## Task instructions
Only the lines from the one containing "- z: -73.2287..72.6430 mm" through the end of the listing below are to be reproduced, exactly as they stand.

━━━━━━━━━━

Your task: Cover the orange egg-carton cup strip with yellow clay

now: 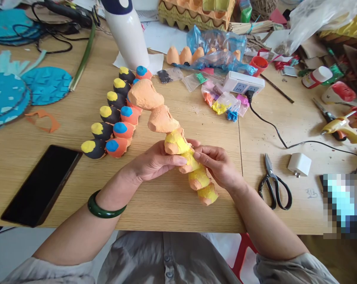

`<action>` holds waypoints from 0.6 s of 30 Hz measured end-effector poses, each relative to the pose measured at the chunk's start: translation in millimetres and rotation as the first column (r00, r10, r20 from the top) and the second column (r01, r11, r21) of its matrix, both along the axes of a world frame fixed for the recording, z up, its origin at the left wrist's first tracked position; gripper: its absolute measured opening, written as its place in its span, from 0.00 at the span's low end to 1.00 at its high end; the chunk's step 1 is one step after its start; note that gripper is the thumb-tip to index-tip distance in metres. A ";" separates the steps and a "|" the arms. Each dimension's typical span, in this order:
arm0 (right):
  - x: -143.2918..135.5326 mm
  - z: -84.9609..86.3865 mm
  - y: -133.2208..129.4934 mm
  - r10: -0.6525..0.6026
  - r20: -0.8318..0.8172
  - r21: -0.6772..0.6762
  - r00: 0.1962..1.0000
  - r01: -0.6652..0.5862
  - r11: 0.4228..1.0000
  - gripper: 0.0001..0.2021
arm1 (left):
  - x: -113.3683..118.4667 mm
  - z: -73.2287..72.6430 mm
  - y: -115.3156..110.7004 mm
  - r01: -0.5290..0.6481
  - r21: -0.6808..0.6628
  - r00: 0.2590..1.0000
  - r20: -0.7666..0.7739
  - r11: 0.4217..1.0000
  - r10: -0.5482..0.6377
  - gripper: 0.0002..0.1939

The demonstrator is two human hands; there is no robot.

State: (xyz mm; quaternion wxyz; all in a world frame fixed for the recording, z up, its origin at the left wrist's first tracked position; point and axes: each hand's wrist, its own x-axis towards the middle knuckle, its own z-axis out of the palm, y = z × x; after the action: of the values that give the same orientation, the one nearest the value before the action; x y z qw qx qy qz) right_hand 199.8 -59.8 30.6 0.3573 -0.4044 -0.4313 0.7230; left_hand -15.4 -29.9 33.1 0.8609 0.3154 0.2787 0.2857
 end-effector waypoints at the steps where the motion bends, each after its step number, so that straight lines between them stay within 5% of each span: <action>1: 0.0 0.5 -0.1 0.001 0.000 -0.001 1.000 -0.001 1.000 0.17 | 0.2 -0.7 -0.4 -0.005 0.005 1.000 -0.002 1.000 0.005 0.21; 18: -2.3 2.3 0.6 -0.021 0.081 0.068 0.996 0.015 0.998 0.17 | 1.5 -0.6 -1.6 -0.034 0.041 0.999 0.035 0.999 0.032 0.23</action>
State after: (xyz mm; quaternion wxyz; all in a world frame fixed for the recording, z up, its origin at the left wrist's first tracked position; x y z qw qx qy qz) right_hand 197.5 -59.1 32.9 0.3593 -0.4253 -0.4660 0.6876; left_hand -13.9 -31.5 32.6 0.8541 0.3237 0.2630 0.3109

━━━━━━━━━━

## Solution for this task
  - z: -73.2287..72.6430 mm
  - y: -115.3156..110.7004 mm
  - r01: -0.5290..0.6481
  - r21: -0.6808..0.6628
  - r00: 0.2590..1.0000
  - r20: -0.7666..0.7739
  - r11: 0.4217..1.0000
  - r10: -0.5482..0.6377
  - gripper: 0.0002..0.1939

The demonstrator is two human hands; there is no robot.

State: (xyz mm; quaternion wxyz; all in a world frame fixed for the recording, z up, its origin at the left wrist's first tracked position; point and axes: each hand's wrist, its own x-axis towards the middle knuckle, its own z-axis out of the palm, y = z × x; after the action: of the values that give the same orientation, the one nearest the value before the action; x y z qw qx qy qz) right_hand 199.8 -59.8 30.6 0.3573 -0.4044 -0.4313 0.7230; left_hand -15.4 -29.9 33.1 0.8609 0.3154 0.2787 0.2857
 end-effector waypoints at the steps where the motion bends, each after its step number, so that straight lines between them stay within 5% of each span: <action>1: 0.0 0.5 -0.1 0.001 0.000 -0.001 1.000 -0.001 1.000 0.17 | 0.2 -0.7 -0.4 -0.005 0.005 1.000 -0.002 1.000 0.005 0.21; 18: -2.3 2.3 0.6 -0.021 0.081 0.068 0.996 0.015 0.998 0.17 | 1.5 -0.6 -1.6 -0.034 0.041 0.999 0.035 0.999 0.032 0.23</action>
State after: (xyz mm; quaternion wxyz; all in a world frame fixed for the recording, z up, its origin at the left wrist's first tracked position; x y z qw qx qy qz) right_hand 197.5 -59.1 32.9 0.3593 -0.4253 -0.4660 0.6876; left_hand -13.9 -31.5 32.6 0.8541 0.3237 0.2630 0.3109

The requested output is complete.